### WORK ITEM
The lines to reproduce run from the first one below to the line containing "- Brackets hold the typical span", both included. Reproduce them exactly and nothing else.

### DATA FOR THIS EXERCISE
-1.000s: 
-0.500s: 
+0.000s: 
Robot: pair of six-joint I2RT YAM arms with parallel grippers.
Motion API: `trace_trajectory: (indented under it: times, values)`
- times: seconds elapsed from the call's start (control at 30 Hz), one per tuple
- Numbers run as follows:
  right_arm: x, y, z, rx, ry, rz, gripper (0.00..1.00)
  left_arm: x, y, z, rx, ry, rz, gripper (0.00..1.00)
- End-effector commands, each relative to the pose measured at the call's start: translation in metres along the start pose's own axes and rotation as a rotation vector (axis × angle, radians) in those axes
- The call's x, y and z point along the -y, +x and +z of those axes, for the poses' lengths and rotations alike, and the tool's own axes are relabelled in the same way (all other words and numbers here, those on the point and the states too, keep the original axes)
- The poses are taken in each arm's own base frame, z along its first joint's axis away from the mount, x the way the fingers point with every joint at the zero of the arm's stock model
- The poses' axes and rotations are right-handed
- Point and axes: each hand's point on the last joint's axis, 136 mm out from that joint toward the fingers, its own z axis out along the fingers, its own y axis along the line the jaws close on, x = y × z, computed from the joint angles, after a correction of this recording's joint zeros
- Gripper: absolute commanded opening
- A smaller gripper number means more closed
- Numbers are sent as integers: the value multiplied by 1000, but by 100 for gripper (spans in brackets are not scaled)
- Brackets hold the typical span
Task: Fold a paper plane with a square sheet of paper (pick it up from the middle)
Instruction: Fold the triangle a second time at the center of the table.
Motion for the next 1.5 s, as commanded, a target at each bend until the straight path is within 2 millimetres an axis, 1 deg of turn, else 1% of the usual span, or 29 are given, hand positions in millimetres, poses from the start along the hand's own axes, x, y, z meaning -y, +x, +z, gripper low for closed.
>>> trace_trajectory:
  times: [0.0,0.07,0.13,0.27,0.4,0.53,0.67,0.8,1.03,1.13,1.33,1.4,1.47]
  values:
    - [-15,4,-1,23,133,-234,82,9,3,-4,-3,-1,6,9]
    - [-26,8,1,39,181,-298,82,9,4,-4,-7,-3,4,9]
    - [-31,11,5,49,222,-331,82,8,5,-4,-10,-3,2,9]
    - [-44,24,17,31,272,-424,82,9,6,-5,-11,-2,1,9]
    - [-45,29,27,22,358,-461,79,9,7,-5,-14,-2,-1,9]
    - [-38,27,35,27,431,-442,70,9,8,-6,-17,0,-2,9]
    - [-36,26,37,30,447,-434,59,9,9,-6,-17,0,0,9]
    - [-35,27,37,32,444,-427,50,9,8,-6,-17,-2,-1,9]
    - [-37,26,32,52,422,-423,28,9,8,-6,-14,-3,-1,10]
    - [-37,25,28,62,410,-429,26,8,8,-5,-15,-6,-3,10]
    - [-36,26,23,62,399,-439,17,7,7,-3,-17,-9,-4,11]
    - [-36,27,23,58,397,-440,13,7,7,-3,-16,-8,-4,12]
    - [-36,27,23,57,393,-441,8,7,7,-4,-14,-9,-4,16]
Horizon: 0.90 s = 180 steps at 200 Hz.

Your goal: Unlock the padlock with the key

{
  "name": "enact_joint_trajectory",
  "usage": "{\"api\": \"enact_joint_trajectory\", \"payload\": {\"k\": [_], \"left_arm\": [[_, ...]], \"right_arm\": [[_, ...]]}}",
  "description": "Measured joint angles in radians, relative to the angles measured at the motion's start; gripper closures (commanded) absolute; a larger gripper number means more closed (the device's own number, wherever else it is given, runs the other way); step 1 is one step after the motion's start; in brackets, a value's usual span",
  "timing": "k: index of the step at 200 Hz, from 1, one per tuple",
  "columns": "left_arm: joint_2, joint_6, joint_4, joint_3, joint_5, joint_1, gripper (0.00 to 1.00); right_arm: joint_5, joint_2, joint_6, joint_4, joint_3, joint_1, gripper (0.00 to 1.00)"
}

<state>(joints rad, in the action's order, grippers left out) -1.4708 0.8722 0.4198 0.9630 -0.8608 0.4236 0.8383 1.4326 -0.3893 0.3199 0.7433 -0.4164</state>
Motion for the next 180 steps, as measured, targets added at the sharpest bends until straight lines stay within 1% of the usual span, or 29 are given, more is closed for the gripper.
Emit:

### SOLUTION BELOW
-1.000s: 
-0.500s: 
+0.000s: 
Robot: pair of six-joint I2RT YAM arms with parallel grippers.
Motion API: `trace_trajectory: (indented under it: times, values)`
- times: seconds elapsed from the call's start (control at 30 Hz), one per tuple
- Numbers run as follows:
  right_arm: x, y, z, rx, ry, rz, gripper (0.00..1.00)
  left_arm: x, y, z, rx, ry, rz, gripper (0.00..1.00)
- End-effector commands, each relative to the pose measured at the call's start: translation in metres along the start pose's own axes and rotation as a rotation vector (axis × angle, radians) in those axes
- The call's x, y and z point along the -y, +x and +z of those axes, for the poses' lengths and rotations alike, and the tool's own axes are relabelled in the same way (all other words and numbers here, those on the point and the states too, keep the original axes)
- The poses are taken in each arm's own base frame, z along its first joint's axis away from the mount, x the way the fingers point with every joint at the zero of the arm's stock model
- The poses' axes and rotations are right-handed
- Point and axes: each hand's point on the last joint's axis, 136 mm out from that joint toward the fingers, its own z axis out along the fingers, its own y axis along the line the jaws close on, x = y × z, computed from the joint angles, after a correction of this recording's joint zeros
- Gripper: absolute commanded opening
- A smaller gripper number means more closed
- Numbers are sent as integers: the value multiplied by 1000, but by 100 for gripper (spans in brackets are not scaled)
- Brackets hold the typical span

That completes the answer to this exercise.